Your Information Diet Is Making You Anxious
You spent 45 minutes on your phone before getting out of bed. By the time you made coffee, you already knew about three tragedies you can’t influence, two political arguments you didn’t need to have, and one celebrity’s opinion on nutrition. You know nothing useful. You feel worse than when you woke up.
This isn’t a willpower problem. It’s a diet problem — an information diet problem.
You are what you consume, and this applies to information as much as food. Most people ingest 2+ hours daily of content designed not to inform them, but to trigger outrage, anxiety, and compulsive engagement. The result is the same as eating junk food all day: you feel full but malnourished.
Evidence Grade: Moderate — Based on media research and cognitive load studies
What Information Junk Food Actually Costs You
The news isn’t optimized for usefulness — it’s optimized for fear. Social media isn’t optimized for value — it’s optimized for engagement. Notifications aren’t designed around your priorities — they’re designed around app retention.
And the costs compound silently:
- Attention fragmentation — your focus is shattered before your day even starts
- Ambient anxiety — from things you can’t control and didn’t need to know
- Time displacement — hours vanish that could have gone to something meaningful
- The illusion of productivity — “staying informed” feels useful but produces nothing
The 80/20 Rule for Information
Eighty percent of the value in your information diet comes from twenty percent of sources. The rest is noise. The challenge isn’t finding more — it’s eliminating what doesn’t matter.
| Information Type | Value | Why |
|---|---|---|
| Books | High | Curated, edited, in-depth |
| Long-form articles (trusted sources) | High | Researched, contextual |
| Direct communication | High | Actionable, relevant |
| Breaking news | Low | Rarely affects your actions |
| Social media feeds | Low | Optimized for engagement, not value |
| Most newsletters | Low | Accumulate unread |
The Fear of Missing Out Is Worse Than Actually Missing Out
Here’s the uncomfortable truth: if something is truly important, it will reach you. Through friends, through conversation, through the world around you. You don’t need to monitor everything.
The anxiety of missing out is almost always worse than the reality of missing out. Most “breaking news” is irrelevant to your life within 48 hours. Most social media posts you’d miss would never cross your mind again.
| Domain | High-Value Input | Low-Value Input |
|---|---|---|
| Health | Research papers, expert books | Supplement ads, fad diets |
| Wealth | Annual reports, index data | Daily market news, hot tips |
| Social | Deep conversations | Social media scrolling |
| Meaning | Books, reflection | Motivational content |
What to Do About It
Think of information the way you think about food. You wouldn’t eat whatever was placed in front of you by someone whose goal was to keep you eating. So stop consuming whatever is placed in front of you by algorithms whose goal is to keep you scrolling.

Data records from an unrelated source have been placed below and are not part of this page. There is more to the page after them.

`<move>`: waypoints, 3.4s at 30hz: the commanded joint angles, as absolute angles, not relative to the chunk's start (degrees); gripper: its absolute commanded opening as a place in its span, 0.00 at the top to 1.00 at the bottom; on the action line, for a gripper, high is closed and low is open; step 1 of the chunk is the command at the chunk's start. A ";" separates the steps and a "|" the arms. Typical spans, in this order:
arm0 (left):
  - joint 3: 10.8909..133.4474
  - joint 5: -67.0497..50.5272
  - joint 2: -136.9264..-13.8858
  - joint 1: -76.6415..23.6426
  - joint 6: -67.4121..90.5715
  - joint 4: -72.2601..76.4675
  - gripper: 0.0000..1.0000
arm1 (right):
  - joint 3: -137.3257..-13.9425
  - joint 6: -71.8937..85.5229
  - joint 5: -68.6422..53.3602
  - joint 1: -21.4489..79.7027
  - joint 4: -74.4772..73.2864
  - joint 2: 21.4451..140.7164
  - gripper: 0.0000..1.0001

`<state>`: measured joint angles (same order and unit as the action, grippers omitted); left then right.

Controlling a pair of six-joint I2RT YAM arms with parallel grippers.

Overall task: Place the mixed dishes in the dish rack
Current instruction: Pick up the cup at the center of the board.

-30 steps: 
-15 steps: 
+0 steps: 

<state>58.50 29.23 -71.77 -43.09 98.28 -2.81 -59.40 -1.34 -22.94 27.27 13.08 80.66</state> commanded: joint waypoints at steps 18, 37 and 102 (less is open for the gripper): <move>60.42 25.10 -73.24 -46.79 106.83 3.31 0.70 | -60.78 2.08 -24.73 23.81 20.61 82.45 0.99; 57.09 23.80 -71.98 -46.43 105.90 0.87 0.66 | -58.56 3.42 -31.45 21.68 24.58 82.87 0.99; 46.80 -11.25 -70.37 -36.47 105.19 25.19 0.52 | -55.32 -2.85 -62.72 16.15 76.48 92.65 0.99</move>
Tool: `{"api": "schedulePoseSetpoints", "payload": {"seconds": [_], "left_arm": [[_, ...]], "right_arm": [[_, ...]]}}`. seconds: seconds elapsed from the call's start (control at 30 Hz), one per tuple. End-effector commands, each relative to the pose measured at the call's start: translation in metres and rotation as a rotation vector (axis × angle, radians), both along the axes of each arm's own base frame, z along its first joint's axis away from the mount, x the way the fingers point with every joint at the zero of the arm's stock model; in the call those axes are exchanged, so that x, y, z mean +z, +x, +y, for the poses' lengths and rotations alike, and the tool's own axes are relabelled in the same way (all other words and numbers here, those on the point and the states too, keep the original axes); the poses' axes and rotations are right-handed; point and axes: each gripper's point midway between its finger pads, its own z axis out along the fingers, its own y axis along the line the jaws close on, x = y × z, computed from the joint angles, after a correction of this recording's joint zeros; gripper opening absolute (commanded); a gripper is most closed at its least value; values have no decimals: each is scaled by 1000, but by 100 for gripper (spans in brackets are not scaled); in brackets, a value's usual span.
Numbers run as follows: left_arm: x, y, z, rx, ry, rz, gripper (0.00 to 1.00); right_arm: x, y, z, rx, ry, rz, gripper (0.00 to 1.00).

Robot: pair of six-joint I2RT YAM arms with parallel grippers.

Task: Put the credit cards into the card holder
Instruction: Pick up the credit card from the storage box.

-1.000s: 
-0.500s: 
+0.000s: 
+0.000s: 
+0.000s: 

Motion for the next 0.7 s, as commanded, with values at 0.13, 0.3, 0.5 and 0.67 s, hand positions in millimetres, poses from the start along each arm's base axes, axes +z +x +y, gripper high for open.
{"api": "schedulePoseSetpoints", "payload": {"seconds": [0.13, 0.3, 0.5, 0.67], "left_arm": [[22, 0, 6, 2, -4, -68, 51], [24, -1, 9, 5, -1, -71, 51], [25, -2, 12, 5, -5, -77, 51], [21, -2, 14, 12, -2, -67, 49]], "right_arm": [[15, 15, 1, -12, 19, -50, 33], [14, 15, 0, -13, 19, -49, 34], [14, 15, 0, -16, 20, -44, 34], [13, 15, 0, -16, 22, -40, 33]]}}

Curate deliberately. Cut ruthlessly. Protect your attention like the non-renewable resource it is.
Related
- Curate Information Protocol : The executable steps
- Constraints : Attention as finite resource
- Attention Economics : The broader framework
Remember that 45 minutes before coffee? Imagine replacing it with a book chapter, a walk in silence, or just thinking. Your information diet shapes your mood, your focus, and your capacity to do meaningful work. Feed it accordingly.